Solamente diré que si alguien intentase dar una
idea de ella y lo consiguiese, ningún hombre
podría soportar su esplendor ni aun con la
imaginación. Su amplitud era tal que no se podía
abarcar con la vista, ni se podían ver sus muros
laterales. Su altura era inconmensurable. Su
bóveda terminaba en arcos altísimos, amplios y
resplandecientes en sumo grado, sin que se
distinguiese el lugar sobre el que se apoyaban. No
existían pilastras ni columnas. En general,
parecía que la cúpula de aquella gran sala fuese
de candidísimo lino a guisa de tapiz. Lo mismo
habría que decir del pavimento. No había luces, ni
sol, ni luna, ni estrellas, pero sí un resplandor
general que se difundía igualmente por todas
partes.
La misma blancura del lino resplandecía y hacía
visible y amena cada una de las partes del salón,
su ornamentación, las ventanas, la entrada, la
salida. Se sentía en todo el ambiente una suave
fragancia mezclada con los más gratos olores.
((**It17.303**)) Un
fenómeno se produjo en aquel momento. Una serie de
pequeñas mesas formaban una sola de longitud
extraordinaria. Las había dispuestas en todas las
direcciones y todas convergían en un único centro.
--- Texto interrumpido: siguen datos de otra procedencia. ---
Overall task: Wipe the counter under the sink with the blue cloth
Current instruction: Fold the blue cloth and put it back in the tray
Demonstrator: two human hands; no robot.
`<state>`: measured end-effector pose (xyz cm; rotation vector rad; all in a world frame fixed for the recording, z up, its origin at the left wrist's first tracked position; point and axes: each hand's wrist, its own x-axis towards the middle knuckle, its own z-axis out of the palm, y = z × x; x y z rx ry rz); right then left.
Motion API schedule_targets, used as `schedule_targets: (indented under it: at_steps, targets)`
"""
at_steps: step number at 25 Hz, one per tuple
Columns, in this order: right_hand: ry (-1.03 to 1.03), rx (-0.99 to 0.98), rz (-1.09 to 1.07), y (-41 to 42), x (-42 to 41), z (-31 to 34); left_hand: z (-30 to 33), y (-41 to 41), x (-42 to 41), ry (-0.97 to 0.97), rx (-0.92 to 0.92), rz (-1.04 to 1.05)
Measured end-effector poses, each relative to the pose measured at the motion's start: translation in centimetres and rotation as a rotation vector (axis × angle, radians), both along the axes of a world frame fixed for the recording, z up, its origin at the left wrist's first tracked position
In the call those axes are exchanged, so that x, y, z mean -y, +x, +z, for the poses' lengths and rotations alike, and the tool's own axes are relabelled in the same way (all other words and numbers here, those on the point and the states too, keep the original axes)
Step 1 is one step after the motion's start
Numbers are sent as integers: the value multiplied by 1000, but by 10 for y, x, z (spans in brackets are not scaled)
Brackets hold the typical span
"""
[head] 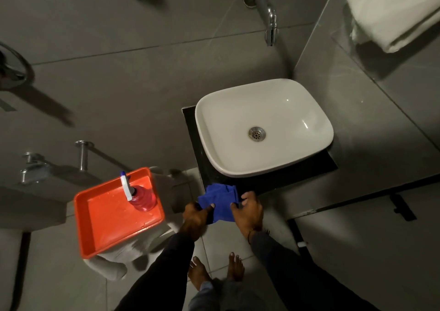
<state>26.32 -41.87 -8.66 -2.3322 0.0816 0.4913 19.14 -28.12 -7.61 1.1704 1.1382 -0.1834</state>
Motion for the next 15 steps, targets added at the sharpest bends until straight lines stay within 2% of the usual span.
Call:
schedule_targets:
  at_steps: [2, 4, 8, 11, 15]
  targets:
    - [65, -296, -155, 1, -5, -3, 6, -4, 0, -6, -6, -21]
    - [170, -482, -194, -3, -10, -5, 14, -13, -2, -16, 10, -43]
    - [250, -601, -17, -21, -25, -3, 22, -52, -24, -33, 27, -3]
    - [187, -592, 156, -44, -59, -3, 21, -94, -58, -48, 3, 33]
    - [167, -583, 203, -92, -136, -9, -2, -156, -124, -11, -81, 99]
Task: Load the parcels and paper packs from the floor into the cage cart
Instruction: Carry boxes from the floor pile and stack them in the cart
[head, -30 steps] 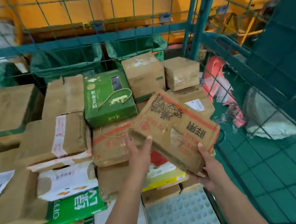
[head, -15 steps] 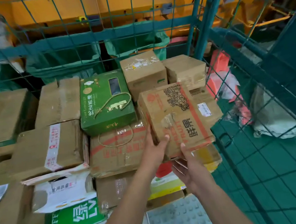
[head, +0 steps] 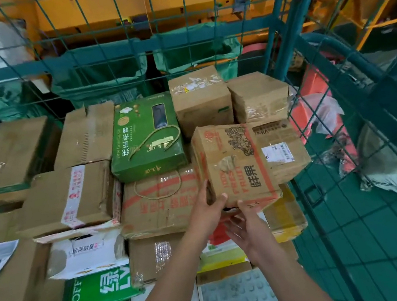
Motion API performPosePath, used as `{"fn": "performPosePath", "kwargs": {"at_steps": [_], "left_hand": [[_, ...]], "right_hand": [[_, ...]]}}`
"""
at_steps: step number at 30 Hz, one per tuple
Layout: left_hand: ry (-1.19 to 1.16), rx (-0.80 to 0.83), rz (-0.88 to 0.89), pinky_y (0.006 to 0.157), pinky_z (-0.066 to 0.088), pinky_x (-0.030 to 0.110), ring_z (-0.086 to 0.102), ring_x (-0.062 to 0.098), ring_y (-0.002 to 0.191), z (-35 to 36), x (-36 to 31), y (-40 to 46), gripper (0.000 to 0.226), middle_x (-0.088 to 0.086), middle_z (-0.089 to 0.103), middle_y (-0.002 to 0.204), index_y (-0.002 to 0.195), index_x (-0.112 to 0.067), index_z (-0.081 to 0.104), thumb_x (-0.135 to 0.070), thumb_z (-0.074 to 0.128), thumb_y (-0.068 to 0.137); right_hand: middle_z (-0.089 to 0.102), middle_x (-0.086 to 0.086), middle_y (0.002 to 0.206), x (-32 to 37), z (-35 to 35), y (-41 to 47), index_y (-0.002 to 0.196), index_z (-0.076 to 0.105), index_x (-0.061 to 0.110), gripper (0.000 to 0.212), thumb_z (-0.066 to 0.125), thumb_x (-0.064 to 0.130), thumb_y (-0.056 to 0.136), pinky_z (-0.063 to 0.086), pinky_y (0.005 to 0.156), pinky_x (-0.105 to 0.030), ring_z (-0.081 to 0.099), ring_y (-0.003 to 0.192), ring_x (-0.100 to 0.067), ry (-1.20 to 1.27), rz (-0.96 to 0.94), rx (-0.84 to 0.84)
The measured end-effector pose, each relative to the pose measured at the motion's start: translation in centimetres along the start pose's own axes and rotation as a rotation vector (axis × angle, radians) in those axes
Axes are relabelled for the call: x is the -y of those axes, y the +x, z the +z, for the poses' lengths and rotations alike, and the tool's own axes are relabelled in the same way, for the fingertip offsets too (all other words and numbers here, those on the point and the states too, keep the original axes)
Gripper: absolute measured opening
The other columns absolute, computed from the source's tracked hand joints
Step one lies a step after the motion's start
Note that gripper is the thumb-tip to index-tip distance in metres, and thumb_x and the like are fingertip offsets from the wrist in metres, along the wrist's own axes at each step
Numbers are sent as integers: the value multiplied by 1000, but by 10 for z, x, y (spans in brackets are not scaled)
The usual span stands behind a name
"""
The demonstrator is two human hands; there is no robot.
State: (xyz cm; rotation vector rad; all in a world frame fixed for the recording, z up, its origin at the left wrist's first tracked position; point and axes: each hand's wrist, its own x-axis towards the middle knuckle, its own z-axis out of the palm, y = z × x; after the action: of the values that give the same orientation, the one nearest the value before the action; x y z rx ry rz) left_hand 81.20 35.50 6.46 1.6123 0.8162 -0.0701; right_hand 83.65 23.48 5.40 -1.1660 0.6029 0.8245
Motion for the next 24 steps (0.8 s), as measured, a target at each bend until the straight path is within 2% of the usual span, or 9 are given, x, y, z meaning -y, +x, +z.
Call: {"fn": "performPosePath", "kwargs": {"at_steps": [3,9,11,13,15,19,24], "left_hand": [[16,0,-10,115,39,41,43,19,143,3,3,-2,76,-9,40,161,160,-46,21,-49,63,97],[-24,10,-50,113,44,46,49,19,139,3,0,-1,78,-10,46,157,157,-51,24,-51,66,91],[-36,25,-62,113,45,47,53,17,135,4,2,-3,75,-11,51,153,157,-50,27,-44,66,94],[-92,41,-63,111,47,44,60,9,121,5,5,-9,70,-15,61,138,157,-47,30,-31,65,99],[-144,41,-76,111,47,43,61,1,111,6,12,-12,69,-18,63,128,157,-46,32,-22,64,100],[-199,43,-129,108,49,48,61,14,123,9,25,-21,70,-14,61,140,153,-57,30,-27,65,100],[-242,36,-136,99,56,46,65,13,116,9,21,-21,68,-15,64,135,152,-59,29,-28,62,101]], "right_hand": [[73,-13,114,2,-3,2,117,67,15,28,63,38,101,57,96,-43,70,109,-28,-21,2,-9],[71,-7,116,5,-5,-6,116,66,20,25,63,41,101,56,99,-44,68,112,-27,-42,-19,-8],[69,-5,118,3,-8,-10,117,65,21,26,62,41,102,55,101,-44,67,113,-26,-50,-24,-9],[70,-5,119,-1,-12,-15,121,66,18,31,62,41,102,56,97,-41,67,112,-24,-60,-19,-18],[71,-6,117,-5,-15,-19,121,67,16,32,62,40,102,57,95,-39,67,110,-23,-69,-14,-23],[72,-8,116,-13,-19,-24,119,68,16,30,60,40,103,57,90,-37,68,109,-22,-77,-5,-33],[74,-8,111,-11,-17,-26,118,70,15,29,60,39,103,57,91,-36,69,107,-21,-93,-31,-16]]}}
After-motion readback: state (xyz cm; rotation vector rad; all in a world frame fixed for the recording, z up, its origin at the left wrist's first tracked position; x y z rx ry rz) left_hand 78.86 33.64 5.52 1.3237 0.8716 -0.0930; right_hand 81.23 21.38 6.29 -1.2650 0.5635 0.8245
Estaban cubiertas de elegantísimos manteles y,
sobre ellas, se veían colocados hermosísimos
floreros con multiformes y variadas flores.
La primera cosa que notó monseñor Cagliero fue:
-Las mesas están aquí, pero >>y los manjares?
En efecto, no había preparada comida alguna, ni
bebida de ninguna especie, ni había tampoco
platos, ni copas, ni recipientes en los cuales se
pudiesen colocar los manjares.
1 Tal vez quería decir monseñor Domingo Cruz,
Vicario Capitular de la diócesis de Concepción.